General and Administrative Expense. General and administrative expense
was $863,000 for the quarter ended March 31, 1999 compared to $594,000 for
the same period in 1998, an increase of $269,000 or 45%. The increase was
primarily attributable to the additional salary and other administrative
costs of TestDesign and the amortization of goodwill resulting from the
Acquisition.
Income Tax Expense. Income tax expense decreased to $125,000 for the
quarter ended March 31, 1999 from $668,000 for the comparable period in
1998, an decrease of $543,000. The Company's effective tax rate was 42% for
the first quarter of 1999 compared to 37% for the same period in 1998. The
increase in the effective tax rate is primarily the result of a higher
percentage of earnings attributable to the Company's Japanese subsidiary in
1999 as compared to 1998 and the higher effective tax rate on such earnings.

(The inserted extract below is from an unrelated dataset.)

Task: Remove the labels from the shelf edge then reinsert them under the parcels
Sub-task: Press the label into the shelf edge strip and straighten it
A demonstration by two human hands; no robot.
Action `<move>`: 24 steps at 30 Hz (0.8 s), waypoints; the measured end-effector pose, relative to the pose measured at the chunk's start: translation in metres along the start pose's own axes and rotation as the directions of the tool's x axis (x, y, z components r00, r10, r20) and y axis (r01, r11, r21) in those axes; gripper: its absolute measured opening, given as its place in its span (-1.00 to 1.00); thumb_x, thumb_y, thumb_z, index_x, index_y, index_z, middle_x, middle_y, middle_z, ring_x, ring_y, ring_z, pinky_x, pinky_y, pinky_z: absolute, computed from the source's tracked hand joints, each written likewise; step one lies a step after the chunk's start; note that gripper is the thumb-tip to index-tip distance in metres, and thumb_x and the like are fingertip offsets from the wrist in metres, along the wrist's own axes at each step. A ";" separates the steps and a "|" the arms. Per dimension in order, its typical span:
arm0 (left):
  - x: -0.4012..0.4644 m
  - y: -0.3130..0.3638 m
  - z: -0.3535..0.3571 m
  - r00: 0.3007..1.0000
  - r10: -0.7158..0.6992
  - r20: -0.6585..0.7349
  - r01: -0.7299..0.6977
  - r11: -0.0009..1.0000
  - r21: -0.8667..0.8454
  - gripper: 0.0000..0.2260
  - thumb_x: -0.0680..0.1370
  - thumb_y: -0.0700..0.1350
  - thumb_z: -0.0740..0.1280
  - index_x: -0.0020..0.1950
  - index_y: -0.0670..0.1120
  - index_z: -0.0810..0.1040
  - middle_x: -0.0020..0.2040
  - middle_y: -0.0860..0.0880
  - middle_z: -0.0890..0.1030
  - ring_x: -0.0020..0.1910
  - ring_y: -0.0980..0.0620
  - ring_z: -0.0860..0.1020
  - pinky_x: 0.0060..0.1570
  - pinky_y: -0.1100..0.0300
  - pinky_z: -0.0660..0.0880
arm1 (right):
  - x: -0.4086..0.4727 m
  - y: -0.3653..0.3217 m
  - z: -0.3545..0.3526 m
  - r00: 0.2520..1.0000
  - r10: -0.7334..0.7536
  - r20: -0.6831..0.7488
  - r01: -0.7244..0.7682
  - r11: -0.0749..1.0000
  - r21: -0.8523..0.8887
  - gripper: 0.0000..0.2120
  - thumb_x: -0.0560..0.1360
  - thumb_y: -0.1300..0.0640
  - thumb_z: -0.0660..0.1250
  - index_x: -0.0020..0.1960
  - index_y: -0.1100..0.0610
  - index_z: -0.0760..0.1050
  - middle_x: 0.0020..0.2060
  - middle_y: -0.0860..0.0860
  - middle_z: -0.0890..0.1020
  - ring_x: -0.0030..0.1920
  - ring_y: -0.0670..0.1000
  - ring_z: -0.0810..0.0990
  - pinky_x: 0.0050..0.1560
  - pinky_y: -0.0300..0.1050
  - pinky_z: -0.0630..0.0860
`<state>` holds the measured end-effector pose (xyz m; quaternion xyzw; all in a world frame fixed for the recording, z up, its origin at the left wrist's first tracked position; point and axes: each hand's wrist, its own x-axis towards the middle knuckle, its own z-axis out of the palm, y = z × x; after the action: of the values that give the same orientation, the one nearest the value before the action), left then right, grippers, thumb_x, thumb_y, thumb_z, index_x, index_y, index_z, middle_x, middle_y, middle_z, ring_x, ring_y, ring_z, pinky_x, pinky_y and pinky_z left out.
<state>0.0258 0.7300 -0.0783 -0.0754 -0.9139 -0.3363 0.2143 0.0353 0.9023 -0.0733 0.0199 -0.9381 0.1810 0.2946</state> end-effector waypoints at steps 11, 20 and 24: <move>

Liquidity and Capital Resources
- -------------------------------
Net cash provided from operations for the three months ended March 31,
1999 was $452,000. Accounts receivable increased $896,000 from December 31,
1998 to March 31, 1999 due to the increase in sales activity during the first
quarter of 1999. Inventories increased $53,000 as a result of materials
purchases for future product shipments. Refundable domestic and foreign
income taxes decreased $663,000 due to a refund of excess Federal taxes paid
during 1998. Other current assets increased $52,000, primarily as a result
of increases in prepaid expenses. Accounts payable increased $193,000 due
to the higher production levels during the first quarter of 1999. Accrued
expenses decreased $147,000 primarily as a result of the timing of payments
of previously accrued expenses. Domestic and foreign income taxes payable
decreased $380,000 as a result of the refund of excess Federal taxes received
during the first quarter and the accrual of income taxes on the quarterly
earnings.
Purchases of machinery and equipment and other assets were $88,000 for
the three months ended March 31, 1999. The Company plans to spend
approximately $300,000 during the second quarter of 1999 to renovate and
expand its UK manufacturing facility and to purchase a coordinate measuring
machine for this facility.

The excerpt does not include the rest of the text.